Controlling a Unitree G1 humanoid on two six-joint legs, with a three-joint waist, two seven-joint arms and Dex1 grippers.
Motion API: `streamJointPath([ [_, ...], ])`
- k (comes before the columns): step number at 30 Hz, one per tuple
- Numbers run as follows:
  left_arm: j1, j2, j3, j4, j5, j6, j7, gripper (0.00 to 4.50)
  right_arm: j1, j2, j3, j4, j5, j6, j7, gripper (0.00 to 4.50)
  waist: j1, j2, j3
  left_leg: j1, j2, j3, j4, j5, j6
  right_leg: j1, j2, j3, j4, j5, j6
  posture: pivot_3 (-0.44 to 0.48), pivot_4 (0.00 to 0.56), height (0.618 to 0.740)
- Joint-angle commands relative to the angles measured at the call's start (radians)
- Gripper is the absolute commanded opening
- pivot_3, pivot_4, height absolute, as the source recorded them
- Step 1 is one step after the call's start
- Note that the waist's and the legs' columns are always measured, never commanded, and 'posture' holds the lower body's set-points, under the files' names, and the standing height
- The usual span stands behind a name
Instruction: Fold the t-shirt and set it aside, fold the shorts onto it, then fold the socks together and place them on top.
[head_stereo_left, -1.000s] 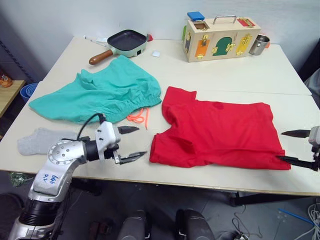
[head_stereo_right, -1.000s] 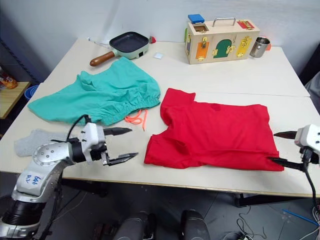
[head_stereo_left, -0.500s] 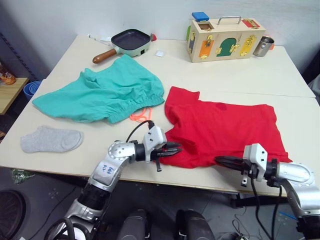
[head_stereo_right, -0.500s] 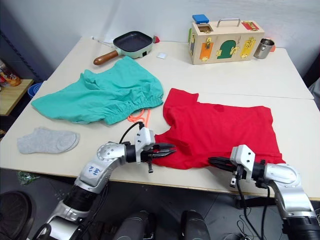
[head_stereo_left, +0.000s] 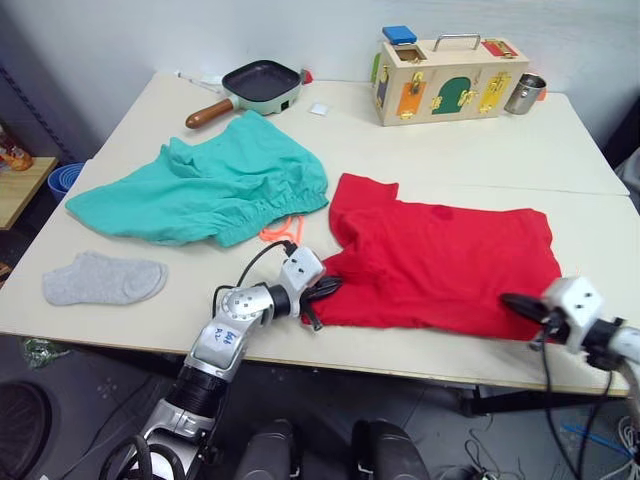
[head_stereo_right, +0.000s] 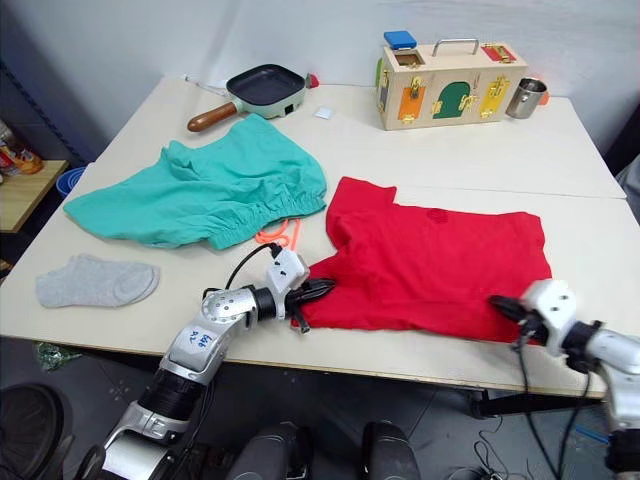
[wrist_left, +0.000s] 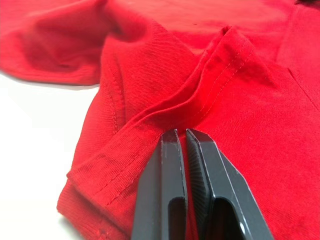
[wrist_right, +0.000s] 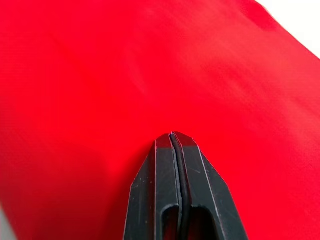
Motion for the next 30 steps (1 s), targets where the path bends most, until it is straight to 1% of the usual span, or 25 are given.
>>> streamJointPath([
  [1,0.021,0.001,0.037,0.036,-0.014,-0.023,0.005,0.27,-0.045,-0.038,-0.036,0.174,-0.011,-0.112,0.009,0.0,-0.01,0.0,0.0,0.0,0.0,0.0,0.0,0.0,0.0,0.0,0.0,0.0,0.0,0.0,0.0,0.0,0.15,0.74],
  [4,0.026,0.02,0.067,0.016,-0.04,-0.099,-0.043,0.27,-0.122,-0.079,-0.042,0.346,-0.052,-0.184,-0.059,0.0,-0.021,0.0,0.0,0.001,0.001,0.0,0.0,0.001,-0.001,0.0,0.0,0.0,0.0,0.0,0.0,0.0,0.15,0.74],
  [7,0.023,0.049,0.092,-0.011,-0.063,-0.195,-0.1,0.27,-0.181,-0.105,-0.069,0.374,-0.028,-0.192,-0.066,0.0,-0.024,0.001,0.0,0.0,0.001,0.001,0.0,0.001,-0.001,-0.002,0.0,0.0,0.001,0.0,0.0,0.0,0.15,0.74],
  [10,0.013,0.108,0.091,-0.064,-0.092,-0.209,-0.196,0.27,-0.212,-0.083,-0.103,0.218,0.092,-0.086,0.011,0.0,-0.023,0.001,0.0,-0.001,0.001,0.001,-0.001,0.001,-0.001,-0.002,0.0,0.0,0.001,0.0,0.0,0.0,0.15,0.74],
  [13,0.011,0.145,0.059,-0.095,-0.097,-0.204,-0.263,0.27,-0.135,-0.026,-0.075,-0.072,0.193,0.066,0.056,0.0,-0.019,0.001,0.0,-0.001,0.001,0.0,-0.001,0.0,-0.002,-0.002,0.0,0.0,0.0,0.0,0.0,0.0,0.15,0.74],
  [16,0.001,0.119,0.022,-0.085,-0.072,-0.21,-0.26,0.27,-0.031,0.06,0.003,-0.322,0.218,0.152,0.037,0.0,-0.001,0.0,-0.001,-0.001,0.002,-0.003,-0.001,0.0,-0.002,-0.001,0.0,-0.002,-0.001,0.0,0.0,0.0,0.15,0.74],
  [18,-0.015,0.088,-0.015,-0.043,-0.028,-0.232,-0.232,0.27,0.025,0.121,0.052,-0.404,0.2,0.172,0.019,0.0,0.011,0.0,-0.001,-0.003,0.001,-0.003,-0.001,-0.001,-0.002,-0.001,0.0,-0.002,-0.001,0.0,0.0,0.0,0.15,0.74],
  [19,-0.026,0.074,-0.032,-0.02,-0.003,-0.241,-0.218,0.27,0.044,0.146,0.069,-0.416,0.182,0.166,0.009,0.0,0.015,0.0,0.0,-0.003,0.0,-0.003,-0.001,-0.001,-0.001,-0.001,0.0,-0.002,-0.001,0.0,0.0,0.0,0.15,0.74],
  [21,-0.049,0.036,-0.049,0.027,0.028,-0.227,-0.176,0.27,0.072,0.181,0.093,-0.412,0.15,0.143,0.0,0.0,0.018,0.0,0.0,-0.005,-0.002,-0.002,0.0,-0.001,0.001,-0.002,-0.001,-0.002,-0.001,0.001,0.001,0.0,0.15,0.74],
  [23,-0.065,0.008,-0.062,0.081,0.061,-0.229,-0.141,0.27,0.09,0.195,0.101,-0.362,0.116,0.111,-0.01,0.0,0.015,0.0,0.0,-0.005,-0.003,-0.002,0.0,-0.001,0.003,-0.002,-0.002,-0.001,-0.002,0.002,0.003,0.0,0.15,0.74],
  [27,-0.075,0.019,-0.086,0.156,0.116,-0.233,-0.133,0.27,0.106,0.182,0.079,-0.253,0.083,0.052,-0.013,0.0,0.006,0.0,0.0,-0.004,-0.003,-0.001,0.0,-0.001,0.003,-0.002,-0.002,-0.001,-0.003,0.002,0.004,0.0,0.15,0.74],
  [30,-0.068,0.019,-0.067,0.169,0.103,-0.232,-0.129,0.27,0.099,0.152,0.042,-0.149,0.07,0.008,-0.022,0.0,0.005,0.0,-0.001,-0.001,-0.002,-0.002,-0.001,-0.001,0.003,0.001,-0.002,-0.001,-0.003,0.002,0.004,0.0,0.15,0.74],
])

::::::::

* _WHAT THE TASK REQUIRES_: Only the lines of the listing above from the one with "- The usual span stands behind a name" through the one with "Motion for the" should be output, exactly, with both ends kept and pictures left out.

* _WRITTEN REPLY_:
- The usual span stands behind a name
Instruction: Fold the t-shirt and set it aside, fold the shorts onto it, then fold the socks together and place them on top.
[head_stereo_left, -1.000s] 
[head_stereo_right, -1.000s] 
[head_stereo_left, -0.500s] 
[head_stereo_right, -0.500s] 
[head_stereo_left, +0.000s] 
[head_stereo_right, +0.000s] 
[wrist_left, +0.000s] 
[wrist_right, +0.000s] 
Motion for the next 30 steps (1 s), targets where the path bends most, until it is straight to 1% of the usual span, or 25 are given.

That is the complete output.